When I meet Lale in downtown Johannesburg, the first words out of his mouth are a sign of prosperous times. He apologizes for having to do the interview alone, his entrepreneurial partner Theo Baloyi is in Dubai on business.

“We are trying to expand Bathu to the Middle East. It is always spring or summer there, it’s hot, the weather favours us a lot. So he is trying to get our sneakers that side,” says Lale, co-founder of Bathu, the company that makes shoes out of mesh, which is cool in more ways than one.

Bathu Andrew Lale

A Pair of Bathu shoes. (Photo by Motlabana Monnakgotla)

“We call it the only breathing sneaker. When you wear it, it’s the coolest sneaker and it feels comfortable. We also realized that a lot of people have sweaty feet, so this sneaker could help a lot,” says Lale.

‘If Hunger Can’t Inspire You, Nothing Can’

Lale and Baloyi met as children playing soccer, without shoes, on the streets of Alexandra. Their friendship was bonded by a dream of owning, and making, their own sneakers. Years later, they have sold all the 600 pairs of sneakers they made, and have just started production of 1,000 more.

At the age of 15, as they were pursuing their dream, Lale sought advice from his neighbor who sold pocket squares and cufflinks.

“I said to my friend, ‘because we want to go into business, and we don’t know the journey and the story behind entrepreneurship, this is the right guy to talk to’. He gave us the pocket squares and cufflinks to sell and make a profit for ourselves,” says Lale.
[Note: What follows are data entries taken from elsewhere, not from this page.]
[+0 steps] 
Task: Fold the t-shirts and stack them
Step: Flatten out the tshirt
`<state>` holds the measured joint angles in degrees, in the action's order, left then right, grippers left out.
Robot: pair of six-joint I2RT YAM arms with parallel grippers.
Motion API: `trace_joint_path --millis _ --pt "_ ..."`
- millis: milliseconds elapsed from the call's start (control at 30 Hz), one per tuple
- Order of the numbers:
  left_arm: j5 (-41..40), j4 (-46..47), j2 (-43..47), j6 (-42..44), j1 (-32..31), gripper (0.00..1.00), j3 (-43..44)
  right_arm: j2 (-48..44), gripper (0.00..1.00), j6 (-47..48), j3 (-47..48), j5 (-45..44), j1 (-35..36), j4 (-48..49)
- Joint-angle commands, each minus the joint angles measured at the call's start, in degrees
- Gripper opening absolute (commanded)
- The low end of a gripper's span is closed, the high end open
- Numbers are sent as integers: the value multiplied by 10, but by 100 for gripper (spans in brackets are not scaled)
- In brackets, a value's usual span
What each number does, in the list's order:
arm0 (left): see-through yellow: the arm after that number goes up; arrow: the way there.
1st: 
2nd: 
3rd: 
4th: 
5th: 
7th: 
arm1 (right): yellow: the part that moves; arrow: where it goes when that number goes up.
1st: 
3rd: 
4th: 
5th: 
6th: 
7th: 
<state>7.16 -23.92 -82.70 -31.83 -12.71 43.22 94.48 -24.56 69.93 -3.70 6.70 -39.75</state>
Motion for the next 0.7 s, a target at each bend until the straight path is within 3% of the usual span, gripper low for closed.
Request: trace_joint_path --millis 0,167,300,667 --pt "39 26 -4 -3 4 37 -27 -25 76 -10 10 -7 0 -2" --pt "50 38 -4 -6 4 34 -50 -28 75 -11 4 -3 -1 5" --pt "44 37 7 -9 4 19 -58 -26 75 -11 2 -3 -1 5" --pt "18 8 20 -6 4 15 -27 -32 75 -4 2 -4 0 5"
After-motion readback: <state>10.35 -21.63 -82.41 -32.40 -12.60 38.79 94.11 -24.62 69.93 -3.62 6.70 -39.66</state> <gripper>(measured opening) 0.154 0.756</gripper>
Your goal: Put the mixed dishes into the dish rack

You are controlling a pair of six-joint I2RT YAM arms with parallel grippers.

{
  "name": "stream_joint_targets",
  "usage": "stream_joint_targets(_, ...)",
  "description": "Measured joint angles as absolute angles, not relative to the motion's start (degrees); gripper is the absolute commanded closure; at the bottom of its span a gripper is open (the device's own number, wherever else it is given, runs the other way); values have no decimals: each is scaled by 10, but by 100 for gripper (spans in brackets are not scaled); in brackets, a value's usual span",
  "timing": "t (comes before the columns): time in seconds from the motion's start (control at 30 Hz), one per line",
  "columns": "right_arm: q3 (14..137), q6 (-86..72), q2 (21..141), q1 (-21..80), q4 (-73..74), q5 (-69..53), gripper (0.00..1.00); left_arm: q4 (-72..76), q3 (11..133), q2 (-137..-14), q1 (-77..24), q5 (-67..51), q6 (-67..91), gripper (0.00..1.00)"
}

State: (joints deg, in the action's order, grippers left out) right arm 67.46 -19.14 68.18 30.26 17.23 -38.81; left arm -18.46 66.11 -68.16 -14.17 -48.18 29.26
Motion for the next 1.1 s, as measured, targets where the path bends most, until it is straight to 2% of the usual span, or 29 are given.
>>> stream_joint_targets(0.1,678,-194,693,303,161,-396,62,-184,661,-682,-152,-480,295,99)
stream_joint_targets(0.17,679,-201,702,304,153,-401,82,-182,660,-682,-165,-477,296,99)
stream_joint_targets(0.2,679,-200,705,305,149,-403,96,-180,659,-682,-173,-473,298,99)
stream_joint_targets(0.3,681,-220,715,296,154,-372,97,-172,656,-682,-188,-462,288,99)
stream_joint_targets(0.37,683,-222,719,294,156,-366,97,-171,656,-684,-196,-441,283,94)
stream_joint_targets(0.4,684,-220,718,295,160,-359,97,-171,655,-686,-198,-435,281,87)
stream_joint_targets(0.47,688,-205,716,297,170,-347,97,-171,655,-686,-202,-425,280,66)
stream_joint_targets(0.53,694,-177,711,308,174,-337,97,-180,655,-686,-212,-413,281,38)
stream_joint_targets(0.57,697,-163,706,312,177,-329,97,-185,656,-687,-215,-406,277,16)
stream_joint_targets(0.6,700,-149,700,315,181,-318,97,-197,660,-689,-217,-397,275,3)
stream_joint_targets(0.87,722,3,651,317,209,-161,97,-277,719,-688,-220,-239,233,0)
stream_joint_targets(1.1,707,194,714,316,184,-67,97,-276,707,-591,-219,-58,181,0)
The boys weren’t successful but they were given another chance when the neighbor ventured into cosmetics. They sold everywhere they could during school holidays, and this time they did well. That’s when they realized they had the knack for entrepreneurship.

They saved every cent they earned and reminded each other of their dream.

Andrew Lale shows off his Bathu shoes. (Photo by Motlabana Monnakgotla)

Lale went on and studied to become a paralegal while Baloyi studied a BCom in accounting. After Baloyi graduated, he went to Dubai for the first time and met a French entrepreneur. He then remembered the shoemaking dream he shared with Lale.

On his return to South Africa, in 2015, the two researched the shoe industry and realized there was no African shoe brand with an African story. Everyone in their neighborhood had foreign brands on their feet.

The Link Between Federer And Food

Later that year, Lale and Baloyi registered and copyrighted Bathu. They worked on the concept for 18 months. They wanted to use a word that South Africans can affiliate with, and found Bathu (a colloquial term for shoes).

“We analyzed trends, hip hop was a genre big in South Africa and we realized that most young cats, including me, spend too much money on sneakers and we consume too many foreign brands, more than our own [brands],” says Lale.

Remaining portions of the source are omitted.